Depois da guerra, como já disse, a BBC lançou programas para ensinar inglês, passando as lições e as noções básicas do idioma. Os brasileiros tinham fome de saber. O inglês já dominava como segunda língua, passando na frente do francês que prevalecia no Brasil desde o século XIX. Naquela época e até hoje, falar inglês é se expressar em uma língua universal, entendida por todos.

Liana Milanez, autora do livro Rádio MEC: Herança de um sonho na Rádio Sociedade, ,  de 1923 a 1936, havia  “aulas com grandes mestres, saraus artísticos, apresentações musicais, notícias comentadas” na rádio educativa. Imaginem que 70% da nossa população era analfabeta. O rádio não exigia nada, apensas o ouvido atento. Depois que a  Rádio Sociedade se tornou Rádio MEC, em 1936, os intelectuais continuaram se interessando pelo conteúdo da programação.  Os professores do Colégio Pedro II ensinavam pelo rádio, aceitando o convite , primeiramente de Roquette-Pinto e depois da direção da MEC. Além da programação educativa, havia sinfonias, quartetos musicais, grandes maestros e peças teatrais.  
00A partir de 1970, o Serviço de Radiodifusão Educativa produziu e veiculou o Projeto Minerva, responsável pela expansão do ensino em todo o país.

Mas vamos voltar às aulas de inglês. A programação musical de língua inglesa cresceu muito a partir dos anos 60. Podemos citar o surgimento dos Beatles, os Rolling Stones, dezenas de bandas de rock. Isso sem contar com os americanos Elvis Presley, o jazz e também o rock americano que revolucionava uma era e que tinham as letras em inglês. Mas como entender o que eles estavam cantando? Era preciso aprender o idioma começando pelo beabá. Havia também a expansão econômica e cada vez precisávamos mais do idioma de Shakespeare.

Vamos ouvir mais um trecho do programa Vamos falar inglês. Agora, a edição 94.  Vocês vão perceber como as aulas já estavam com conteúdo bem mais complexo.  Nesse trecho, o caso do empréstimo das dez libras. 
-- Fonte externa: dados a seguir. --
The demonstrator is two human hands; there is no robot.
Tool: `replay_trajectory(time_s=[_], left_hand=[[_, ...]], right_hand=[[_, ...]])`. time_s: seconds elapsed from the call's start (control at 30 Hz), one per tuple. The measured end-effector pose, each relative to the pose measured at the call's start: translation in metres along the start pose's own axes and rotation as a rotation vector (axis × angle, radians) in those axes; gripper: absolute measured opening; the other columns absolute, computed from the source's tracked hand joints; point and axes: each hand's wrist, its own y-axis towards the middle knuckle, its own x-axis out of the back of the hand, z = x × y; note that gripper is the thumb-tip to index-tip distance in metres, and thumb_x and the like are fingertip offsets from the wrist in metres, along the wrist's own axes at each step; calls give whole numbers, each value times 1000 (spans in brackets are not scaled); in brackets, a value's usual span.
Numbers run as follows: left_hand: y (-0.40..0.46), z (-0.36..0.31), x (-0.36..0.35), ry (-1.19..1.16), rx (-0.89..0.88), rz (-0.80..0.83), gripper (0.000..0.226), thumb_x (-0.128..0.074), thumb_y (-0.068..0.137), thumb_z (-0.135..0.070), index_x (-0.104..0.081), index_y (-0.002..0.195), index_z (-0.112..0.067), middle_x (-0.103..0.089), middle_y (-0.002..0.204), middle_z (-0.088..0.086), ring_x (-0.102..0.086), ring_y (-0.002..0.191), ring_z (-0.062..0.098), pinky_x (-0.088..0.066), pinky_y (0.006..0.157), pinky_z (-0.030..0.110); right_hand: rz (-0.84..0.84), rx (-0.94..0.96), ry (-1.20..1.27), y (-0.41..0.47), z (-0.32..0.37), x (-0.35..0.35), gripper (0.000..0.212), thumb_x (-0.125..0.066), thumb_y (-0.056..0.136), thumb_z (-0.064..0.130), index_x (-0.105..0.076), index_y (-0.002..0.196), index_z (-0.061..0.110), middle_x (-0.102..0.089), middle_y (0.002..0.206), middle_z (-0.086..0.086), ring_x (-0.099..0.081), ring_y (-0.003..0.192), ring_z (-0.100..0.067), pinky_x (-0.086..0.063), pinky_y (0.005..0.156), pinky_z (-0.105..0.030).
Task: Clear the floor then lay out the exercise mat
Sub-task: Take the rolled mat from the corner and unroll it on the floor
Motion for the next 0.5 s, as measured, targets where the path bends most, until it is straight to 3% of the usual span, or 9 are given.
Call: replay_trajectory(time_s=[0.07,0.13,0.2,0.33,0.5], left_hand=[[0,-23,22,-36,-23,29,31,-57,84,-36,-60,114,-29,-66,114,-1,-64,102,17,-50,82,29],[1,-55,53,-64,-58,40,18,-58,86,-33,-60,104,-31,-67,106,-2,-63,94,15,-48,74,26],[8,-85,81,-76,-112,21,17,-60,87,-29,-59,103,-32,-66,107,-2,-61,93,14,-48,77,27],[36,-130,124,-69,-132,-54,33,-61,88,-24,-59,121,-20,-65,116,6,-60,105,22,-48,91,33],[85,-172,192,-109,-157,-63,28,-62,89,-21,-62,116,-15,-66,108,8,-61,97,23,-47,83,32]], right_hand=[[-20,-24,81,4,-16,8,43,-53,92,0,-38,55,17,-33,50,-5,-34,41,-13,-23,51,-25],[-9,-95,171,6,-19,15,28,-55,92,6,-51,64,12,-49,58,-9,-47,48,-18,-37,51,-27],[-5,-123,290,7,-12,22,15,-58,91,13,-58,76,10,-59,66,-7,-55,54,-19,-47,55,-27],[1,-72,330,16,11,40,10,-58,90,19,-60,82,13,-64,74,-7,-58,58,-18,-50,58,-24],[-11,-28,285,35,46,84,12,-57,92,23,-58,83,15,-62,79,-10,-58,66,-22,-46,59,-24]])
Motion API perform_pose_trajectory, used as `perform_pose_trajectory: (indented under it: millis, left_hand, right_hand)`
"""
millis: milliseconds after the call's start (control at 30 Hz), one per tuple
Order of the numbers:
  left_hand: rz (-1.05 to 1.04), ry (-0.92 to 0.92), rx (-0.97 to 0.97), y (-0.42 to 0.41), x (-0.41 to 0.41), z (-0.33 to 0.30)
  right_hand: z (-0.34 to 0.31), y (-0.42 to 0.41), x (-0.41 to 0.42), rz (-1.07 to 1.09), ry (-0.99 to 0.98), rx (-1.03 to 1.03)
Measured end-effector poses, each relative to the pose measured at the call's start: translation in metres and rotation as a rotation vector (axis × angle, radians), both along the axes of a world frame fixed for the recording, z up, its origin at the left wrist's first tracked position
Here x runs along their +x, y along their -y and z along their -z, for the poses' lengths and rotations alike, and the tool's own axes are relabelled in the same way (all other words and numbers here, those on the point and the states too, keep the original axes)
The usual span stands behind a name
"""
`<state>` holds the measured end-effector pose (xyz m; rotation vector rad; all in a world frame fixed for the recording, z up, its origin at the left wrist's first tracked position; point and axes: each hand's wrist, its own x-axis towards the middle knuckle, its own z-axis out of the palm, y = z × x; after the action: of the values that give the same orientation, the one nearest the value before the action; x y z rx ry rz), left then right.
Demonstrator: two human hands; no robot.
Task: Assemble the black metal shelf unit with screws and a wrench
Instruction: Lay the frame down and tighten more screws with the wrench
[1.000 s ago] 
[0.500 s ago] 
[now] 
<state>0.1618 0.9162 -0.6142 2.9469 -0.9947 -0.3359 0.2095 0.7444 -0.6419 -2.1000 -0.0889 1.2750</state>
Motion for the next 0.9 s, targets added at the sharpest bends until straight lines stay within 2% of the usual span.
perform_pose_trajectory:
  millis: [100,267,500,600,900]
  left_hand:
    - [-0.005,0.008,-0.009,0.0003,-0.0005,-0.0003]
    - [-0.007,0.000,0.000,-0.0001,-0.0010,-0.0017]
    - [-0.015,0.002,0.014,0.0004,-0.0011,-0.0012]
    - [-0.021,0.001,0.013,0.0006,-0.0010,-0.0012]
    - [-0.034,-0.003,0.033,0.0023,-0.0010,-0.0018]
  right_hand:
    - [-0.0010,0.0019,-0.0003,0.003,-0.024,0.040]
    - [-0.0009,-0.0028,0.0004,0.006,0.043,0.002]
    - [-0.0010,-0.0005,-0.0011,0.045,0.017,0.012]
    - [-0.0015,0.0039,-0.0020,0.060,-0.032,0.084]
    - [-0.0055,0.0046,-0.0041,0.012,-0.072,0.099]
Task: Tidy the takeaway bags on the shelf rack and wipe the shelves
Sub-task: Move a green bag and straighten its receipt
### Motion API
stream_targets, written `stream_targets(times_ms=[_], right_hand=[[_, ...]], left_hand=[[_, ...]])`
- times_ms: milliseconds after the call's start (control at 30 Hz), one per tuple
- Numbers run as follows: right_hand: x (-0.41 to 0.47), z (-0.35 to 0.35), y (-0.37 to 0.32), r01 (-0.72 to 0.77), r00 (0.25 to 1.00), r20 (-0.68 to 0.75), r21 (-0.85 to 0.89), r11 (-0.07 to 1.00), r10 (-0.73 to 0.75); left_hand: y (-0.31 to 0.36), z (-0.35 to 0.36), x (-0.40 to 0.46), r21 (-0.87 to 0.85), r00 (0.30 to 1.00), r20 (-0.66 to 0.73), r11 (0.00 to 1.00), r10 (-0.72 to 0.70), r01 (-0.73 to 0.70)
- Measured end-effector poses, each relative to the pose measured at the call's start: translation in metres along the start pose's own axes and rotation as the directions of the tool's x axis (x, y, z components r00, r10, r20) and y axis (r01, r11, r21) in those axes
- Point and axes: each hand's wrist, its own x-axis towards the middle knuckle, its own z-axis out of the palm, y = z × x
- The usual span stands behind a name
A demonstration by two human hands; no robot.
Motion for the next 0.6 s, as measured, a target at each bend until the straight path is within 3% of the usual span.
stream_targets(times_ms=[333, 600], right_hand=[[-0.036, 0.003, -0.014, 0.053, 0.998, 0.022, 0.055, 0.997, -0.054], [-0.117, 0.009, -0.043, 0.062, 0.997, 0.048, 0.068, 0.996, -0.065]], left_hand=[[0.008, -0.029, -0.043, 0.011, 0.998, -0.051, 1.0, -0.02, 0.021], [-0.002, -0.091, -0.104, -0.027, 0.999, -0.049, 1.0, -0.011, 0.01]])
De uma maneira agradável, com o melhor sotaque possível, os brasileiros passavam a falar um pouco do inglês.  Na produção da BBC, há ambientação, efeitos sonoros e sempre uma música no final do programa. Uma viagem deliciosa no túnel do tempo através da BBC e da Rádio MEC. Let’s speak English, Marco Aurélio?